1937-1951 Buick Valve Body to Intake Manifold Block-off Plate
Fits All 320 Engines - Century, Roadmaster, Limited
Originally, Buick incorporated a “butterfly” or “flapper” in its exhaust manifold valve bodies. Its purpose was to quickly heat the fuel mixture in the motor, particularly in cold weather. The butterfly valve is normally closed when the engine is cold. In its closed position, exhaust gas would be directed into the intake manifold, heating the fuel mixture and the surrounding area. As the engine and valve body warms, a heat sensitive spring on the side of the valve body would allow the butterfly to open, directing exhaust gas into the exhaust pipe and exiting the vehicle. The valve required regular maintenance as it often seized. If it happened to seize in the closed position, the exhaust gas would continue to heat the fuel mixture and the intake manifold, often causing poor performance, vapor lock and engine damage.

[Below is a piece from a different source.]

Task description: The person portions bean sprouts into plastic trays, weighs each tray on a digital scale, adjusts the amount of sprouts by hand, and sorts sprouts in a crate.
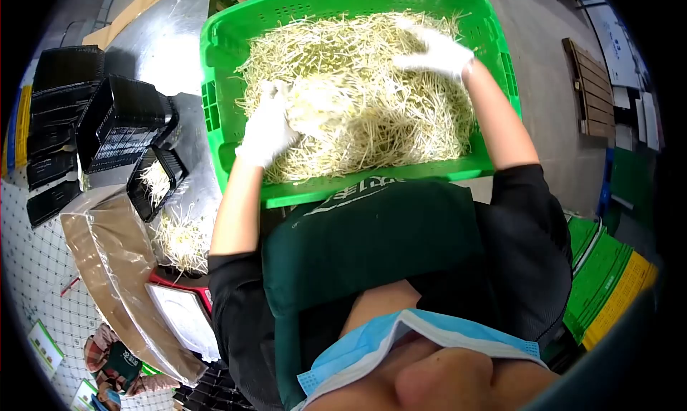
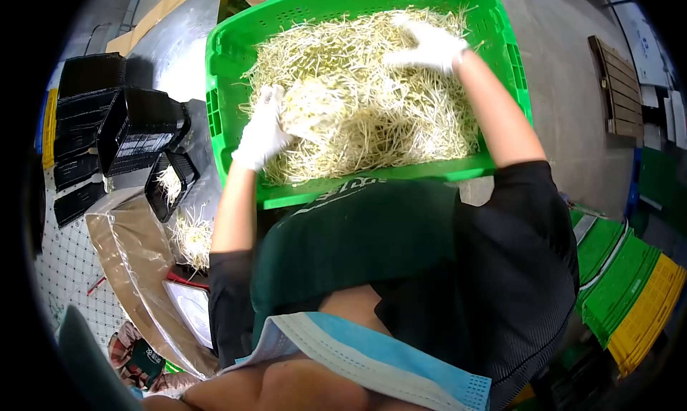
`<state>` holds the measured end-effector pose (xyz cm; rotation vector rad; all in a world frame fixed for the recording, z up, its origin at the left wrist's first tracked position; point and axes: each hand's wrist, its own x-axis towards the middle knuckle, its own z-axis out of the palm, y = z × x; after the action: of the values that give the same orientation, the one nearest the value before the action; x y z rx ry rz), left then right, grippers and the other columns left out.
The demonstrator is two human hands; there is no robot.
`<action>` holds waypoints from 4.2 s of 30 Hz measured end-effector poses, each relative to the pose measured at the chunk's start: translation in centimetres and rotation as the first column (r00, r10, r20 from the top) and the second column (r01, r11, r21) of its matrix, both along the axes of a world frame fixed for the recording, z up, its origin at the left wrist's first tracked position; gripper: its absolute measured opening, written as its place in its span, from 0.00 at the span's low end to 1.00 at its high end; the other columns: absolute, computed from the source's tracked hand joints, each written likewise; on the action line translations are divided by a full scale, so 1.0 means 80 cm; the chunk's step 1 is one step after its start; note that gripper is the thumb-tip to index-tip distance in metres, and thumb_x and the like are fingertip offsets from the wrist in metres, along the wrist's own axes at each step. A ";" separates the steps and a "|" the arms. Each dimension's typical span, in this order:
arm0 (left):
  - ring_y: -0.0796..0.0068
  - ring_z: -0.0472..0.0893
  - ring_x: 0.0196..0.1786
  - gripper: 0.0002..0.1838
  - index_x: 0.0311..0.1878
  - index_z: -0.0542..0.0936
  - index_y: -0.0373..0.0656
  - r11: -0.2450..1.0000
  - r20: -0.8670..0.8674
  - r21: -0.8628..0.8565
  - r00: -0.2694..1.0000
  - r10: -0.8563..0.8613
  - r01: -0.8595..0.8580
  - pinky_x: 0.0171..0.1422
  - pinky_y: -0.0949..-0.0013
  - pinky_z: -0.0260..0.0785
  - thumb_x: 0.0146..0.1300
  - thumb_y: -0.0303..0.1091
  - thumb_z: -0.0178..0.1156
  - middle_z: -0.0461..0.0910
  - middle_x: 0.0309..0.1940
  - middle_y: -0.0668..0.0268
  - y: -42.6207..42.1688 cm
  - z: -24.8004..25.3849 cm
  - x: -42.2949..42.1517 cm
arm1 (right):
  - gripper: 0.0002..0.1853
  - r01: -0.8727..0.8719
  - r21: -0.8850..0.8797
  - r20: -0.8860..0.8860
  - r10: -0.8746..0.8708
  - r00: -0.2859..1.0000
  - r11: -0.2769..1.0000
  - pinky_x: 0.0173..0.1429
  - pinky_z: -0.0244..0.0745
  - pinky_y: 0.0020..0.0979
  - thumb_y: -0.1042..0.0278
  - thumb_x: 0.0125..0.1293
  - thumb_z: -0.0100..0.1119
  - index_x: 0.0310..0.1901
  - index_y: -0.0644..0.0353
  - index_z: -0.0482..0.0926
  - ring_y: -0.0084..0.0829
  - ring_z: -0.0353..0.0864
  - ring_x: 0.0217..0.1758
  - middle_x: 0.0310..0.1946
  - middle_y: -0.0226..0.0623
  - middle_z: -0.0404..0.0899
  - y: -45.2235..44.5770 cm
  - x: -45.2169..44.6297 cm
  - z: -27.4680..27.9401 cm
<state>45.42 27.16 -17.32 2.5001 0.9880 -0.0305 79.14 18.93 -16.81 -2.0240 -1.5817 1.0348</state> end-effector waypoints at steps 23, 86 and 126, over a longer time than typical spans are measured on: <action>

Many a Buick restorer remembers having had to “hammer” the valve back and forth to get it to temporarily function. Because our cars are now used primarily for warm weather use and the need for quicker “warm ups” is not necessary, we eliminated the butterfly on the valve bodies we sell. We also eliminated the need for continual maintenance, poor performance and the possibility of engine damage due to a stuck valve. Following this logic, we have produced this copper block-off plate. It closes the path of exhaust gases into the intake manifold and diverts exhaust gases directly out the exhaust pipe. The end result is a cooler intake manifold chamber where air/fuel mixtures prepare to burn. This can be especially useful where highly volatile ethanol-blended fuels are used and/or vapor lock occurs.